Extract all lines in the data that contain the word "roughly".

·····

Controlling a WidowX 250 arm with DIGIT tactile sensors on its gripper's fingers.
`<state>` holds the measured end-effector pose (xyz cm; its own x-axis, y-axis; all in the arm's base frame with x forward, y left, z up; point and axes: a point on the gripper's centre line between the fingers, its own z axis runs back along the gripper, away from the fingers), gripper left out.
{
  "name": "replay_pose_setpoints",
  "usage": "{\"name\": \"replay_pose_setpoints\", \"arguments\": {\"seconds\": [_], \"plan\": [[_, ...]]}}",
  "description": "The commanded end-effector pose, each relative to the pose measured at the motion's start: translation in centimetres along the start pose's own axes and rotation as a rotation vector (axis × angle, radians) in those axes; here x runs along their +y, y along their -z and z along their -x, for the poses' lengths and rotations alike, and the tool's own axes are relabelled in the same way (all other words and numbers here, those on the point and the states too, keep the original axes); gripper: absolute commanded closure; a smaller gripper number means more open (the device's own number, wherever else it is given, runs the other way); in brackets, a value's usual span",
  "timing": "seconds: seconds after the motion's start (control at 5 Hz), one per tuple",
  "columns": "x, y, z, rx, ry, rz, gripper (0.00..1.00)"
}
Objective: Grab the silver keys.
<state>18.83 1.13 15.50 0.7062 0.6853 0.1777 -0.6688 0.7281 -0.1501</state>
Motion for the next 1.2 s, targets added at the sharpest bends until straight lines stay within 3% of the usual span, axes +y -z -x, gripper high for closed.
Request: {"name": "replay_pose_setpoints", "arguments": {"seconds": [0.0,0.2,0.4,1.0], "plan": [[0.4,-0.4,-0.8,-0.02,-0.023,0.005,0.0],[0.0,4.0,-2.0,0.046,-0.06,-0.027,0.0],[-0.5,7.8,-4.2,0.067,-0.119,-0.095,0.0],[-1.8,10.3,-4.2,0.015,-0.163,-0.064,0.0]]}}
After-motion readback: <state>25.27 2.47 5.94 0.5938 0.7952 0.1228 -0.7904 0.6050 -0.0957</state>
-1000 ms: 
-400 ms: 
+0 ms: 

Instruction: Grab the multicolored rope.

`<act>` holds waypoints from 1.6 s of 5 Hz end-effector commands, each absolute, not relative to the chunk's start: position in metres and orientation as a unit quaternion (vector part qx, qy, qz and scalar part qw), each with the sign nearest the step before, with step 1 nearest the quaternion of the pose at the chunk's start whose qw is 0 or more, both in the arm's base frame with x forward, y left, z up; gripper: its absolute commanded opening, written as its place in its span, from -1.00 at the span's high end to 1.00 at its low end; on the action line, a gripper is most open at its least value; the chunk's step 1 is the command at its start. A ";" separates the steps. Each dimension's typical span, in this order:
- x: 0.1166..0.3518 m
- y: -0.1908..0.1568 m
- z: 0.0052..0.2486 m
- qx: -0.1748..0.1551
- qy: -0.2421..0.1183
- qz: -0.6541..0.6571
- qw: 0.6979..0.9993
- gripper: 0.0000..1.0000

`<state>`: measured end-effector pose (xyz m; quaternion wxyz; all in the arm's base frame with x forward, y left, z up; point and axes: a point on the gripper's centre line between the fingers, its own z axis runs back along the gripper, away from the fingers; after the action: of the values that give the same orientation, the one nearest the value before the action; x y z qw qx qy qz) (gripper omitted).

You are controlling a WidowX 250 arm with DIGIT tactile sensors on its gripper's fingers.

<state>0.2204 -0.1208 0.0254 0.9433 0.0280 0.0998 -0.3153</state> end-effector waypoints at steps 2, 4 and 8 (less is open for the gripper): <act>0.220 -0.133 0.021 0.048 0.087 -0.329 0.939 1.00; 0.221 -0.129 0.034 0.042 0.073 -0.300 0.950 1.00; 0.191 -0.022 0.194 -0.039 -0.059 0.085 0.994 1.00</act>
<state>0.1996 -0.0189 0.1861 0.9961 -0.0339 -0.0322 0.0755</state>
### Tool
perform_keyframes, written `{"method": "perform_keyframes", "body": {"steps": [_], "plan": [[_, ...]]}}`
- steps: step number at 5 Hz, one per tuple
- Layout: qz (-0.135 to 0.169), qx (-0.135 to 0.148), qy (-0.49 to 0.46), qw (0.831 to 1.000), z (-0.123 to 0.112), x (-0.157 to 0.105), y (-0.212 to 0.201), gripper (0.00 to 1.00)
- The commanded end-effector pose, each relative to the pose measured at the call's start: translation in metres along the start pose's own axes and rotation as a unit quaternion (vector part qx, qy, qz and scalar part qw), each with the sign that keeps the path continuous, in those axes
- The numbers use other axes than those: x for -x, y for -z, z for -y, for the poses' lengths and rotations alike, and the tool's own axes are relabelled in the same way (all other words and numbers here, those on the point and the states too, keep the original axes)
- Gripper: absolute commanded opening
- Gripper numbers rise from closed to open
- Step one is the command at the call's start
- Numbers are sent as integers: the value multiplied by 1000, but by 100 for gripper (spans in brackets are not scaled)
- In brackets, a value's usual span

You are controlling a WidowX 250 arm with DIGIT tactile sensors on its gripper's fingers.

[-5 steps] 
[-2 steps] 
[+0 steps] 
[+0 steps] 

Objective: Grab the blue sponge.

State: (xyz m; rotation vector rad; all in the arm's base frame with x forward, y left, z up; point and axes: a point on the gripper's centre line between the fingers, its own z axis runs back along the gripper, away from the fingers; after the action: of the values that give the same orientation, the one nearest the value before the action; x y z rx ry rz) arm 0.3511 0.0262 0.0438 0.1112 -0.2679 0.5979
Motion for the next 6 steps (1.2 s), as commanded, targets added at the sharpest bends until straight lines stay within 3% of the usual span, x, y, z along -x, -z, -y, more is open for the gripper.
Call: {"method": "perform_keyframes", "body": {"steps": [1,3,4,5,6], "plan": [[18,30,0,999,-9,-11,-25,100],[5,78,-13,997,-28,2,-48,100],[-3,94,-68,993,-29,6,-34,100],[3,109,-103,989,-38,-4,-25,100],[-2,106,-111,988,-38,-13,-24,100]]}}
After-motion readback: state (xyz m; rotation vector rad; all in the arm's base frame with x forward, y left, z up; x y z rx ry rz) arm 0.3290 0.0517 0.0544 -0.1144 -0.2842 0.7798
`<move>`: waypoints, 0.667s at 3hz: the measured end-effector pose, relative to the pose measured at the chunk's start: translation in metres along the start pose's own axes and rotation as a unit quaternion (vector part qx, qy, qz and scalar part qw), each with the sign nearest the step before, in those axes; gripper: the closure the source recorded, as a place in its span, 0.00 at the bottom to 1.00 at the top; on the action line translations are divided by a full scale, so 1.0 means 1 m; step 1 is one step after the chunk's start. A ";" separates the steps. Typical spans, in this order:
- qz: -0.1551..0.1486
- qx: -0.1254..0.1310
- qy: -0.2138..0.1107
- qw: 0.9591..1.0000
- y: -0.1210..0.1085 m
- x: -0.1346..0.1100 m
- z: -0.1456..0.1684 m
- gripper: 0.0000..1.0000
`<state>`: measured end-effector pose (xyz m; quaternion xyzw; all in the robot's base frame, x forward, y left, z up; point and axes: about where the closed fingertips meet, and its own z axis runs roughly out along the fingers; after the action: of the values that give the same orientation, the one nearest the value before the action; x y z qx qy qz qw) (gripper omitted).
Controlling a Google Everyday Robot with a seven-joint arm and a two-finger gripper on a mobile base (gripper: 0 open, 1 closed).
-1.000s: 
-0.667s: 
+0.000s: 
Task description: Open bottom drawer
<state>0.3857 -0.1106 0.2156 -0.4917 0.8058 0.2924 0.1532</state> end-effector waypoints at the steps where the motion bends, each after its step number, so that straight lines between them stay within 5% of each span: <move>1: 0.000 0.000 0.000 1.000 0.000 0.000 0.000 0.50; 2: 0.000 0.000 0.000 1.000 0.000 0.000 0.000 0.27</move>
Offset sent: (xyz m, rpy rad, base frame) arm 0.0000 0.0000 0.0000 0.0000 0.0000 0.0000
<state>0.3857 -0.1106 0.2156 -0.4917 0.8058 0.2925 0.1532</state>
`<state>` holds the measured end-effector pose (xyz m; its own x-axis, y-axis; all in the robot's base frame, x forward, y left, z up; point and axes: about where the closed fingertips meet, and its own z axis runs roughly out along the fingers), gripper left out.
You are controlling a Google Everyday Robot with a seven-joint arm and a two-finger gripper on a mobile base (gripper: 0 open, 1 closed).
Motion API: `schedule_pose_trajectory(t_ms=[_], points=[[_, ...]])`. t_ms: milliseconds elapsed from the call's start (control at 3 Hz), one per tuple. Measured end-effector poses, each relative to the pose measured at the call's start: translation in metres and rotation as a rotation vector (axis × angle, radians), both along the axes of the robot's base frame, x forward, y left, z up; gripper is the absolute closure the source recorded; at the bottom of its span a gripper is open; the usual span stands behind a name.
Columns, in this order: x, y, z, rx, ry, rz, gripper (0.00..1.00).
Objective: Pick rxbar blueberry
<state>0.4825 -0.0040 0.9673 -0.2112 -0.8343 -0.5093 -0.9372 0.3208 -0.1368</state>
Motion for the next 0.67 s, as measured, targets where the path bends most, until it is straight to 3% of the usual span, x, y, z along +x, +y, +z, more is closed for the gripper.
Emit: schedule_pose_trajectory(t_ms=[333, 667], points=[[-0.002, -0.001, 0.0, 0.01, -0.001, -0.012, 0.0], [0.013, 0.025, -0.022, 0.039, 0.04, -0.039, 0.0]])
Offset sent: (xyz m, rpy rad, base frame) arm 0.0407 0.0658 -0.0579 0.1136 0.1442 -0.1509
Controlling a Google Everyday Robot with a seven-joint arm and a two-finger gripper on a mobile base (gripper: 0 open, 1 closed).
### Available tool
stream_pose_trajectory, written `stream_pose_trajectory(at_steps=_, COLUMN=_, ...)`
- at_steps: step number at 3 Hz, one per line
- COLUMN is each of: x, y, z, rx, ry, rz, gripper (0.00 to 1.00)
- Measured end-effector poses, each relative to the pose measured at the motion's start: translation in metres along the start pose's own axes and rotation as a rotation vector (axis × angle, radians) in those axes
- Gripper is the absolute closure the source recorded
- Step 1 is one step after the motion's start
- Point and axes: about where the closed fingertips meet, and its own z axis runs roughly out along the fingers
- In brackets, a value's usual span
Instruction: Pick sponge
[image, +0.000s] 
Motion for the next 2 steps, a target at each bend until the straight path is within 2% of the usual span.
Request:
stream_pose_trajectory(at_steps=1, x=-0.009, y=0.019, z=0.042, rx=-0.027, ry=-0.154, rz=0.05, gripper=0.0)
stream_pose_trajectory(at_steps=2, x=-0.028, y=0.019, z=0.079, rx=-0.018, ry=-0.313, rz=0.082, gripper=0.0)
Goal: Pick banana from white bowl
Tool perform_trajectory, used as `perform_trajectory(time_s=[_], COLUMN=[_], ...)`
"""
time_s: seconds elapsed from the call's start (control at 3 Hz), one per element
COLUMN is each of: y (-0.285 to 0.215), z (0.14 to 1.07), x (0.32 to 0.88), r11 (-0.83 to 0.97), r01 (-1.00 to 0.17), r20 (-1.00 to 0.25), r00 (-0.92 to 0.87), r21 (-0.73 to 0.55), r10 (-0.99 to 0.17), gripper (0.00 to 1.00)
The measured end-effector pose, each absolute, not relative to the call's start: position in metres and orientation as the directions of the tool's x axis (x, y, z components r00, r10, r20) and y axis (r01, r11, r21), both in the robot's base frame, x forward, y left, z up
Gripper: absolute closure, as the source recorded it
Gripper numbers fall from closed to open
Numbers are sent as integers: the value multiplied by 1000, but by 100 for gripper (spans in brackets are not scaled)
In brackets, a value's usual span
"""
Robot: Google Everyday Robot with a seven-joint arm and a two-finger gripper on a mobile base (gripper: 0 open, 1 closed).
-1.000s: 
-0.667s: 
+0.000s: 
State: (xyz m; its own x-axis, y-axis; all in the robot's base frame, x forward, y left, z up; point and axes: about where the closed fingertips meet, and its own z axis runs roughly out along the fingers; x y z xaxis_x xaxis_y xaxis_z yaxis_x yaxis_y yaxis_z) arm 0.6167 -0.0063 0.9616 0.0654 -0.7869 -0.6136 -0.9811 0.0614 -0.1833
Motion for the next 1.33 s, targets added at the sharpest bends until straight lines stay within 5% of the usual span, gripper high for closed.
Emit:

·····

Response for this exercise »
`<state>`: measured end-effector pose (xyz m; quaternion xyzw; all in the robot's base frame, x forward, y left, z up; point and axes: about where the closed fingertips meet, and its own z axis runs roughly out along the fingers; after the action: of the values that give the same orientation, the one nearest the value before the action; x y z qx qy qz qw) (gripper omitted).
`<state>` holds the measured end-effector pose (xyz m; its own x-axis, y-axis; all in the robot's base frame, x forward, y left, z up; point and axes: about where the closed fingertips meet, and its own z axis runs roughly out along the fingers), gripper left out.
- Point and axes: about where the closed fingertips meet, and its own z axis runs roughly out along the fingers
State: (xyz m; its own x-axis, y-axis; all in the robot's base frame, x forward, y left, z up; point and axes: about where the closed fingertips meet, and its own z axis runs roughly out along the fingers; x y z xaxis_x xaxis_y xaxis_z yaxis_x yaxis_y yaxis_z) arm 0.6167 -0.0063 0.9616 0.0654 -0.7869 -0.6136 -0.9811 0.0614 -0.1833

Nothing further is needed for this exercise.